Whenever a line in the entries below contains "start", copy that line.

> Supplied material

***

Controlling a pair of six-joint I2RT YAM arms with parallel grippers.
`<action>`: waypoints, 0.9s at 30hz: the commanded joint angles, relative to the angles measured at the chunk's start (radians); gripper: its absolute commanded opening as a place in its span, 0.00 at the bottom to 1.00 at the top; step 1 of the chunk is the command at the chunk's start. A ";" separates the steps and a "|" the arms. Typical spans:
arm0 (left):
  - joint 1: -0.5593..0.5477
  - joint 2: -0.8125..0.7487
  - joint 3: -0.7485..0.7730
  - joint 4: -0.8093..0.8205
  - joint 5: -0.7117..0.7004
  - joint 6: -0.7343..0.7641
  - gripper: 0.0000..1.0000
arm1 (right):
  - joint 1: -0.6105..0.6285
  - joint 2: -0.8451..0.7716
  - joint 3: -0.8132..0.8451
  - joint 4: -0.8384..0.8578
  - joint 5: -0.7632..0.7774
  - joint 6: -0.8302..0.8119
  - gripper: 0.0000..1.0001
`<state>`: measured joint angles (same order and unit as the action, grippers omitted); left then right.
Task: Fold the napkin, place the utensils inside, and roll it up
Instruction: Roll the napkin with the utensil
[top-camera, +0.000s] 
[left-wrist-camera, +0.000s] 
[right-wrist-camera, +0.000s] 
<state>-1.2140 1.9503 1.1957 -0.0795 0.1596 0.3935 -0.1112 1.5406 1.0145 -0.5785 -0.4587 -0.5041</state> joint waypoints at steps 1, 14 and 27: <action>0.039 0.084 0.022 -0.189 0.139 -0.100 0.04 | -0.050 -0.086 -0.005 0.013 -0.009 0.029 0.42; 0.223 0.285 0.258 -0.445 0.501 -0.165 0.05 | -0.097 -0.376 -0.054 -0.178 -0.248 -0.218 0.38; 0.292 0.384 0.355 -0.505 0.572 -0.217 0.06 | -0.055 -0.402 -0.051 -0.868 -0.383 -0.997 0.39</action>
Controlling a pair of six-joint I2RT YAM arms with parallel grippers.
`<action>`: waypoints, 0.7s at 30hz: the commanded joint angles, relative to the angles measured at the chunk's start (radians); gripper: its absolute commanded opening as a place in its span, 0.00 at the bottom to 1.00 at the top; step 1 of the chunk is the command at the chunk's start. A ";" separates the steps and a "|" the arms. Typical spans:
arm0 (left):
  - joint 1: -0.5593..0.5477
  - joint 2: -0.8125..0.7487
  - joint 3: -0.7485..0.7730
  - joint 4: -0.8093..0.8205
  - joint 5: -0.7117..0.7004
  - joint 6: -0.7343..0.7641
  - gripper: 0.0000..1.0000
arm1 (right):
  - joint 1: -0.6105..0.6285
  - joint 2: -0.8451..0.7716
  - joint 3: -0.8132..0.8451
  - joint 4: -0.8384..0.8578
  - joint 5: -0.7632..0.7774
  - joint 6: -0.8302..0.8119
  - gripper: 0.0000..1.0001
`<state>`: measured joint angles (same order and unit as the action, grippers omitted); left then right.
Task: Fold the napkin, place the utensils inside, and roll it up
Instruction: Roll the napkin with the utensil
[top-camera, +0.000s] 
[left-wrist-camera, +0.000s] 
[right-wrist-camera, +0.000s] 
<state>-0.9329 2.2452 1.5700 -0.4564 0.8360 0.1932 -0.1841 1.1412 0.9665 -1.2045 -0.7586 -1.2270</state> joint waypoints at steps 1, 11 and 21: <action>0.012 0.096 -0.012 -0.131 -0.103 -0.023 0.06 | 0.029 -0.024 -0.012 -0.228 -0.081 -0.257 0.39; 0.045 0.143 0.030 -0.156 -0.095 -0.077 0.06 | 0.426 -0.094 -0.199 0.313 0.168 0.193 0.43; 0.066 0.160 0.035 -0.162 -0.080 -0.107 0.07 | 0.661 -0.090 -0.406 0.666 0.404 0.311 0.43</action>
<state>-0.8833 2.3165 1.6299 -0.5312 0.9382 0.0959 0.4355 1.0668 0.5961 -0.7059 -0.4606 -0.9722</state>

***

> Response to this exercise
`<action>`: waypoints, 0.9s at 30hz: the commanded joint angles, relative to the angles measured at the chunk's start (radians); gripper: its absolute commanded opening as a place in its span, 0.00 at the bottom to 1.00 at the top; step 1 of the chunk is the command at the chunk's start. A ";" separates the steps and a "|" the arms. Typical spans:
`<action>`: waypoints, 0.7s at 30hz: the commanded joint angles, relative to the angles measured at the chunk's start (radians); gripper: its absolute commanded opening as a place in its span, 0.00 at the bottom to 1.00 at the top; step 1 of the chunk is the command at the chunk's start. A ";" separates the steps and a "|" the arms. Typical spans:

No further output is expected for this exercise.